>>>>

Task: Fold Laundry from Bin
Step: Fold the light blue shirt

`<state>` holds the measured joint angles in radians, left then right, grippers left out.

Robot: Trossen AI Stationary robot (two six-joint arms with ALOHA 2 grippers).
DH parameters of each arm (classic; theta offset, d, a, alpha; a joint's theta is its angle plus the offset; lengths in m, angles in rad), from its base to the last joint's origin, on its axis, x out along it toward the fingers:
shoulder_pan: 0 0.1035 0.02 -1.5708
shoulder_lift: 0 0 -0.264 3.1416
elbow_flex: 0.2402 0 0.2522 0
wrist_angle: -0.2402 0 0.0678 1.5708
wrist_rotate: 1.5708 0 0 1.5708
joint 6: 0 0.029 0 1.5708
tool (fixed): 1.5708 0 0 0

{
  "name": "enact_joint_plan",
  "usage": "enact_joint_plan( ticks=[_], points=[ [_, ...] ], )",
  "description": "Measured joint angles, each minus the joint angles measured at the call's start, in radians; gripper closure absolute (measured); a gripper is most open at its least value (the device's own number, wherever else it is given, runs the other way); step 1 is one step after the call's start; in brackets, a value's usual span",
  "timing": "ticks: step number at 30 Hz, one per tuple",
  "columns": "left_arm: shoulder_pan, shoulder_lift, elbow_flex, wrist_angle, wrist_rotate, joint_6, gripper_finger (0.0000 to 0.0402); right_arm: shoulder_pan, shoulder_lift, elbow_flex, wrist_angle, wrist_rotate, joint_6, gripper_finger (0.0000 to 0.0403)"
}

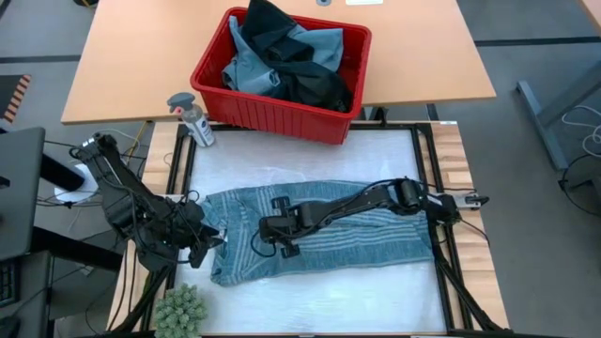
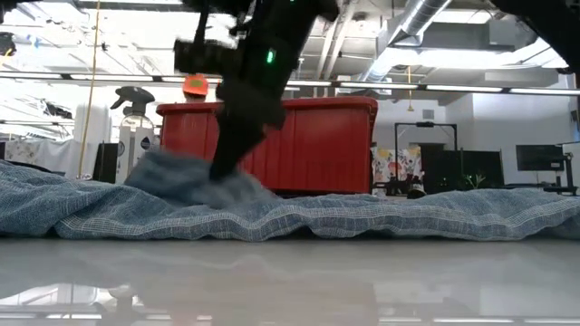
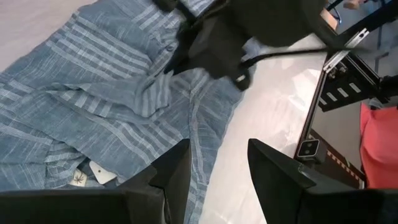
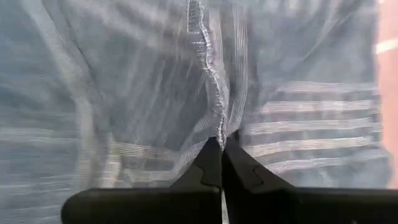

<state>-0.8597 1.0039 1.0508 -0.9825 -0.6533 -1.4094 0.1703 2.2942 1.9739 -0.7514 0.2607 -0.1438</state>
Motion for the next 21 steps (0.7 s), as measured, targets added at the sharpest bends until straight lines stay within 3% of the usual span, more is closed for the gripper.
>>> enact_joint_plan(
  ticks=[4,9,14,18,21],
  points=[
    [0.0,0.001,0.0,-0.001,-0.002,0.002,0.0255,-0.006,-0.069,0.002,-0.038,0.011,0.114,0.0382],
    [-0.001,0.014,-0.02,-0.009,0.005,-0.013,0.0255,-0.033,-0.128,0.002,-0.129,0.096,0.313,0.0382],
    [-0.001,0.023,-0.024,-0.033,0.016,-0.025,0.0255,-0.058,-0.136,0.003,-0.309,0.164,0.471,0.0382],
    [-0.001,0.023,-0.024,-0.039,0.03,-0.027,0.0255,-0.081,-0.117,0.001,-0.399,0.112,0.516,0.0379],
    [-0.007,0.023,-0.024,-0.045,0.08,-0.057,0.0255,-0.089,-0.113,0.001,-0.435,0.11,0.459,0.0343]
  ],
)
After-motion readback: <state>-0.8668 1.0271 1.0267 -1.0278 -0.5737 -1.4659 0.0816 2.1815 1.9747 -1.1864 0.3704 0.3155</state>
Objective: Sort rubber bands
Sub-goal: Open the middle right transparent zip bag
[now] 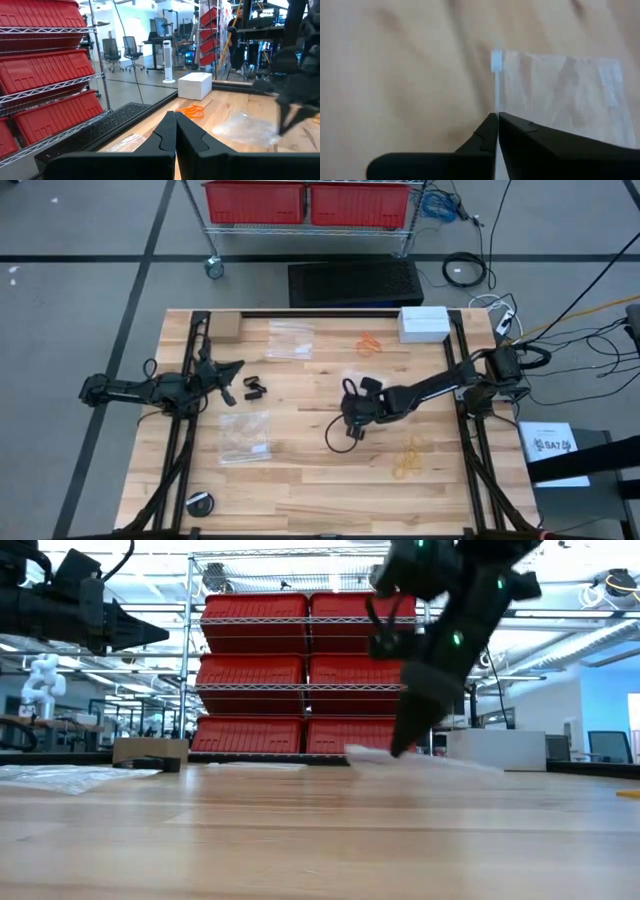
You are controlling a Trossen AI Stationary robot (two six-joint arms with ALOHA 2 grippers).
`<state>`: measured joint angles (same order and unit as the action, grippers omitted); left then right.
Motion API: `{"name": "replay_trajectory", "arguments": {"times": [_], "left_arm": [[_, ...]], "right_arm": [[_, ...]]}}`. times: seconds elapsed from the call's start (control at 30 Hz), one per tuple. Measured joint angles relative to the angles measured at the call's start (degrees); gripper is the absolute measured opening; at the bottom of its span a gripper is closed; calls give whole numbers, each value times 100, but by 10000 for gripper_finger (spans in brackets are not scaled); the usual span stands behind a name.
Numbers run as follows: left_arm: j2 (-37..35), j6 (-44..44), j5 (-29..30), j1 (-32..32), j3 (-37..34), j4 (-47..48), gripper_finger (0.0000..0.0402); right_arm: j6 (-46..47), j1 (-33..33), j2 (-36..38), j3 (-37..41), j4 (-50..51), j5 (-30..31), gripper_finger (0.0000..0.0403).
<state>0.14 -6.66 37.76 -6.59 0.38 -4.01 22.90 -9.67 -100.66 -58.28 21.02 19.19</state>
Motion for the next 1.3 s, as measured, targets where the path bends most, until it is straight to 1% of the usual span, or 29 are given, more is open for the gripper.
{"name": "replay_trajectory", "arguments": {"times": [0.1,0.17,0.3,0.47,0.57,0.8,0.93,1.03,1.13,1.23,1.3], "left_arm": [[0,-2,0,-2,-2,0,2],[0,-22,1,0,-1,0,2],[-2,-686,66,9,0,-12,2],[0,-729,56,7,0,-15,2],[0,-725,-147,7,-2,-40,2],[-2,-566,-199,11,0,-144,2],[4,-526,-645,26,0,-188,2],[63,-152,-973,24,0,-124,2],[110,-150,-935,24,-1,-107,2],[111,48,-627,24,0,-117,2],[118,82,-699,28,-1,-149,2]], "right_arm": [[-87,-98,11,-340,-18,-272,1],[-106,-169,11,-542,-14,-284,1],[-213,-282,13,-910,-35,-281,1],[-448,-312,13,-1124,2,-296,0],[-526,-227,13,-1141,33,-303,0],[-734,-29,13,-1141,29,-311,0],[-735,108,13,-1141,11,-529,0],[-778,102,13,-1141,-5,-578,0],[-781,71,13,-1141,-9,-596,0],[-825,44,13,-1141,-18,-591,0],[-861,24,13,-1141,-23,-591,0]]}}
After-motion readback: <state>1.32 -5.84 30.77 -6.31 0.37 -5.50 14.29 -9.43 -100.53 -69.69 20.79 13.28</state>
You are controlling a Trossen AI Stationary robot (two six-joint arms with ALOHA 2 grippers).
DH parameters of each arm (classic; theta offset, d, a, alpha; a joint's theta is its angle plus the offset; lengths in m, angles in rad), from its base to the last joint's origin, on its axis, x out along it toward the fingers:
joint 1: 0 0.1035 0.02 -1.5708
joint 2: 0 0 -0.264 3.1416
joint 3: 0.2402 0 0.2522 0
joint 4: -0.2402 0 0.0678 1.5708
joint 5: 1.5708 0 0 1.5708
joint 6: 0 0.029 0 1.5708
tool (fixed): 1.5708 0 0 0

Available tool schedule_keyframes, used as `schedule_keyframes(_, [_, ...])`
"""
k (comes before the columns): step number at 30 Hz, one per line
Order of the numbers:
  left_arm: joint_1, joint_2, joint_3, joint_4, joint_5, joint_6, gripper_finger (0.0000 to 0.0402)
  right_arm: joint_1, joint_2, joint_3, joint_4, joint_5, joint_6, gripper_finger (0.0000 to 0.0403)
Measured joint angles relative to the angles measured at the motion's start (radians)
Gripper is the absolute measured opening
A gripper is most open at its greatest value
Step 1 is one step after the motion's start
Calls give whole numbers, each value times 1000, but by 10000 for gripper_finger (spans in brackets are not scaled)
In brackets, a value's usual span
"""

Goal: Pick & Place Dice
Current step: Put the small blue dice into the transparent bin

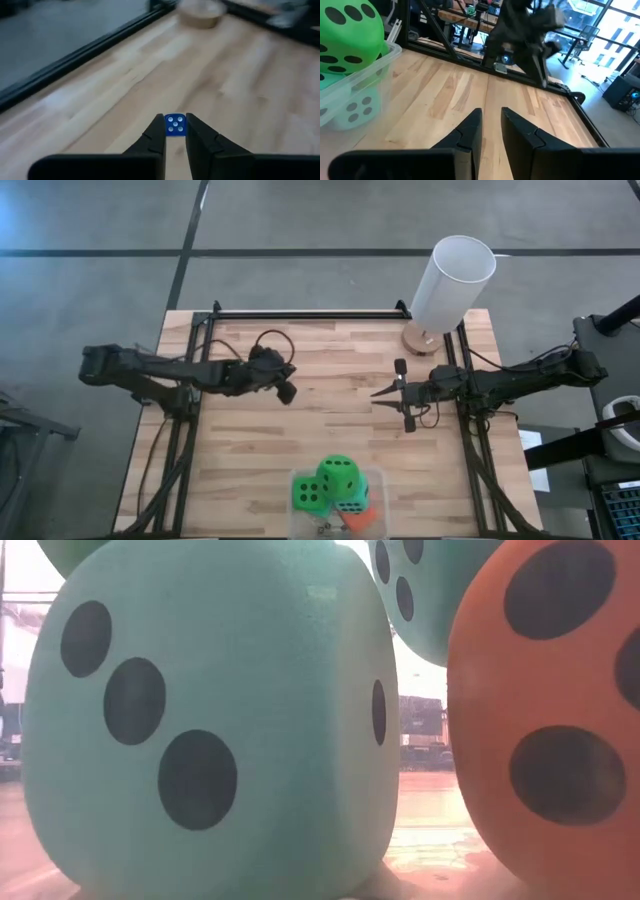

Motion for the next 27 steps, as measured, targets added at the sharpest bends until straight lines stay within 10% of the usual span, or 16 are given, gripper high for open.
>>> schedule_keyframes(27, [-561, 62, 189, 179, 247, 270, 43, 0, 0, 0, -1, 0, 80, 66])
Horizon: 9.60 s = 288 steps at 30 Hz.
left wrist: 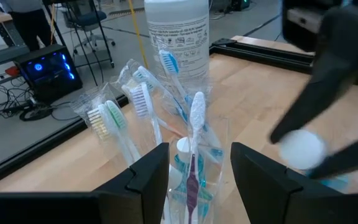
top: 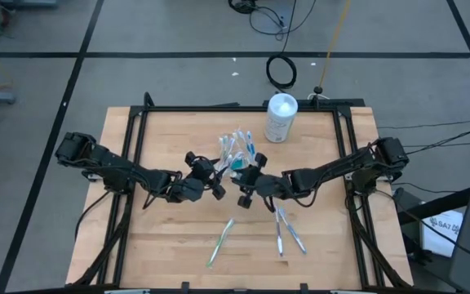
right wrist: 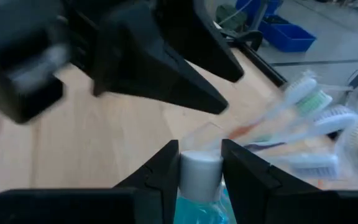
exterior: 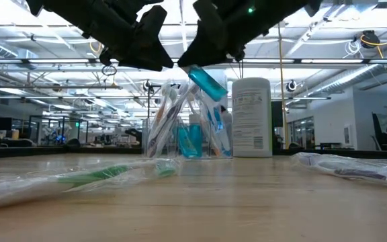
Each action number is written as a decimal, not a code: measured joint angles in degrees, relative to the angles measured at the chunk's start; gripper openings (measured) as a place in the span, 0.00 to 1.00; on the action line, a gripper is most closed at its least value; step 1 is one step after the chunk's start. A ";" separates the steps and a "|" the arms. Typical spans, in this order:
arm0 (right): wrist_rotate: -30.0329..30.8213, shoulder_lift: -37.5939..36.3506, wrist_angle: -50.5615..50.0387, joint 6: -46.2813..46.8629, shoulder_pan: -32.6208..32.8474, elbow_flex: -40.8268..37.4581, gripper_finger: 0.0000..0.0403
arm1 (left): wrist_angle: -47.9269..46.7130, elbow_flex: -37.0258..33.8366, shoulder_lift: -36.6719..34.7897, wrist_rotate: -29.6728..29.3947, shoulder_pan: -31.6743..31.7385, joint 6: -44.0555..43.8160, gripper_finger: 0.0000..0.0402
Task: Pick & Place toothbrushing station
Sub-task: Put the blue mouthwash into the transparent organizer, then put the blue toothbrush into the transparent organizer
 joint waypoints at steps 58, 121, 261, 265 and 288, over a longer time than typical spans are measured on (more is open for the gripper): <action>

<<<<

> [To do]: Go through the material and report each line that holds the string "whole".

> [Answer to the exercise]:
Motion API: `{"name": "replay_trajectory", "arguments": {"times": [_], "left_arm": [[_, ...]], "right_arm": [[_, ...]]}}`. times: seconds elapsed from the call's start (control at 30 Hz), one per tuple. Measured joint angles relative to the angles measured at the call's start (degrees); gripper is the absolute measured opening; at the bottom of its span a gripper is closed; calls give whole numbers, each value times 100, but by 10000 for gripper_finger (spans in brackets are not scaled); the usual span stands behind a name.
Calls give whole numbers, each value times 1000, but by 10000 for gripper_finger (spans in brackets are not scaled)

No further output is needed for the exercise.